Люди Крайнова внимательно слушали Игоря, изучали и «щупали» его, как какого-то домашнего питомца, задавали бесконечные вопросы несколько суток подряд – не давая ему ни есть, ни спать, в обшитой металлом комнате, под прицелом тогда еще одной, огромной и старой камеры, которая неподвижно стояла на треноге.
На исходе первых девяти часов после жалобной просьбы Соколова выйти в туалет кто-то из зеленых человечков неожиданно и больно впечатал его лицом в стол. Игорь застонал и чуть не свалился на пол, а потом сзади подошел Крайнов, приобнял по-отечески за плечи и резко вытолкнул в коридор. Голова кружилась, все было в крови, но Игорь побежал, шатаясь, на негнущихся ногах – и он никогда так быстро больше никуда не бежал, ни до, ни после. Он сунул голову в раковину, хлестал ледяную воду прямо из-под крана и трясся – Игорь не мог плакать, только выть утробно. Потом, когда вынырнул, посмотрел на себя в зеркало – и не узнал.
Спустя много дней и допросов его наконец привезли на спецпоезде в Москву, в этот самый кабинет, который Крайнов тогда еще не занимал. Соколов не помнил, что ему говорили. Он стоял и смотрел на огромное, в полстены, изображение водопада, забранное в золоченый багет за спиной у какого-то высочайшего чина.
Чин лаял на Игоря рваными короткими фразами – что-то о долге, Отечестве, преступлениях, присяге и миллионах крипторублей. Было сложно понять, чего именно от него хотят, и поэтому Игорь предпочел изучать застывшие навсегда масляные буруны водопада и плавный, распадающийся на полосы водоворот. Он тащил за собой в пучину обломки кораблей с черными мачтами и вьющимися на ветру военными стягами.
Сейчас вместо картины всю заднюю стену кабинета занимали полки; на них опиралась маленькая приставная лесенка. Книги, еще книги, статуэтки, обломки военных роботов, кожа, тиснение, золото – Крайнов вряд ли хотя бы раз в год разглядывал свои сокровища, пожалуй, только когда хвастался перед высокопоставленными гостями или подписывал коллекционные монографии.
Соколов вышел не оборачиваясь. Ему в спину дышала назойливая делегация: Крестовский, коптеры, несколько человек из охраны, секретари и чины попроще, чем Крайнов.
Главное дело на сегодня было закончено – но едкий запах сигарет Крайнова оставался с ним до самого вечера, а когда Игорь между встречами ненадолго закрывал глаза, реальность словно проваливалась в невидимую яму и едва заметно вращалась вокруг своей оси.
В половине одиннадцатого он тайком проглотил таблетку, опустился на сиденье автопилота и вдохнул – глубже, чем стоило.

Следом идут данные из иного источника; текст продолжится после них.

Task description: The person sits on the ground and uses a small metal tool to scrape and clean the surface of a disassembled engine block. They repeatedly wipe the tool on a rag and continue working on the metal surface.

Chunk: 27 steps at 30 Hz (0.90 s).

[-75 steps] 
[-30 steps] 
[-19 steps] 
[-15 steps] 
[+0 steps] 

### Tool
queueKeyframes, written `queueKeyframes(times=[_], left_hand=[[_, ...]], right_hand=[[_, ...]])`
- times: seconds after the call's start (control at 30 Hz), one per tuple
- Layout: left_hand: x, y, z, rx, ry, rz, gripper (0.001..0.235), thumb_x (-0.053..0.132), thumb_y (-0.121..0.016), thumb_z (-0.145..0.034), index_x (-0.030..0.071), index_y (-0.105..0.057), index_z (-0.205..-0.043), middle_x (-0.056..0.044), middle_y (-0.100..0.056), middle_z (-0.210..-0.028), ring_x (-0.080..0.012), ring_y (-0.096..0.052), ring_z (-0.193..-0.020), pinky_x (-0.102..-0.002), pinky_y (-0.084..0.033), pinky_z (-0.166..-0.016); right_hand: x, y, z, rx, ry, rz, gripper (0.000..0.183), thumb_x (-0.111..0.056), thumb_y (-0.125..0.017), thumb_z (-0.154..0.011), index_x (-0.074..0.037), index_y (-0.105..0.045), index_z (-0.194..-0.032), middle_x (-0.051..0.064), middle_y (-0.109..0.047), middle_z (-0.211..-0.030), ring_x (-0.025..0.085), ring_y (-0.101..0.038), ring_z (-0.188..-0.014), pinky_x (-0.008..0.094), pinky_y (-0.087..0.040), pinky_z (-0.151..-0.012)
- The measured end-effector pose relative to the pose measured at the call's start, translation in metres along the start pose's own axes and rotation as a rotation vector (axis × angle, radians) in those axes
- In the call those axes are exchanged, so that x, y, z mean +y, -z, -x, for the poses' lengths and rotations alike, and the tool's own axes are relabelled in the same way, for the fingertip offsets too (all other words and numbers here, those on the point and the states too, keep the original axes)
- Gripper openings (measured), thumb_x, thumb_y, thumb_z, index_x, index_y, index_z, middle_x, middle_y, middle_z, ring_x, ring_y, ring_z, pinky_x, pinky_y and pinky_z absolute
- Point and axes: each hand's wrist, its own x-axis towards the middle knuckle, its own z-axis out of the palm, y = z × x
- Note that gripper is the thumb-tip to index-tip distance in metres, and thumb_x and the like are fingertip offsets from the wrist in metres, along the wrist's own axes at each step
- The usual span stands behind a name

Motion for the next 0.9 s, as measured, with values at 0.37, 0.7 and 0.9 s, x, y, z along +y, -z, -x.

Там, снаружи, где все шумело, и смеялось, и посверкивало огнями в темноте, была весна. Пахло сиренью, пыльными дорогами, которые томились без дождя; звонили колокольчики роботов-курьеров, шипели электрокары – как диковинные насекомые, они тормозили у баров, взмахивали прозрачными дверями-крыльями и выбрасывали на улицы возбужденные толпы людей. Соколова не радовало это время: весь город вдруг одновременно выходил наружу и переодевался в розовый, белый и бежевый. Ему сразу хотелось носить только черное, чтобы, не дай бог, не измазаться в этой приторной борисвиановской пене.
«Веретено» в двойном кольце черных джипов двигалось очень быстро, но Игорь в деталях представлял себе город за окнами: вот башенки старинных высоток, вот законсервированные сталинки под углепластиковыми прозрачными колпаками, как экспонаты в музее, – а между ними тонкие зеркальные иглы небоскребов. Рекламные проекции размером в десятки этажей, публичные пространства с зонами дистанционной работы – и аутентичные подворотни с неоновыми лампочками, сохраненные, чтобы не разрушать московскую эклектику. Кое-кто из его «придворных» историков даже усматривал в этом отражение «особого пути России».
Игорь грустно усмехнулся и сжал в кармане токен с деньгами, который Крайнов сунул ему во время рукопожатия. Особого в России шестидесятых было, пожалуй, только то, что они не были пятидесятыми. Официально коррупцию победили с помощью камер, которые исправно делали свое дело – но от этого все стало только «ближе к телу», наглее и проще.
Народ дремал, лишь изредка взбрыкивая: люди всецело доверяли цифровой демократии и токенизации выборов, с тех пор как предшественник Соколова Николай Юльевич Лапин – пожилой, но наивный дурачок – внедрил ее одним движением руки.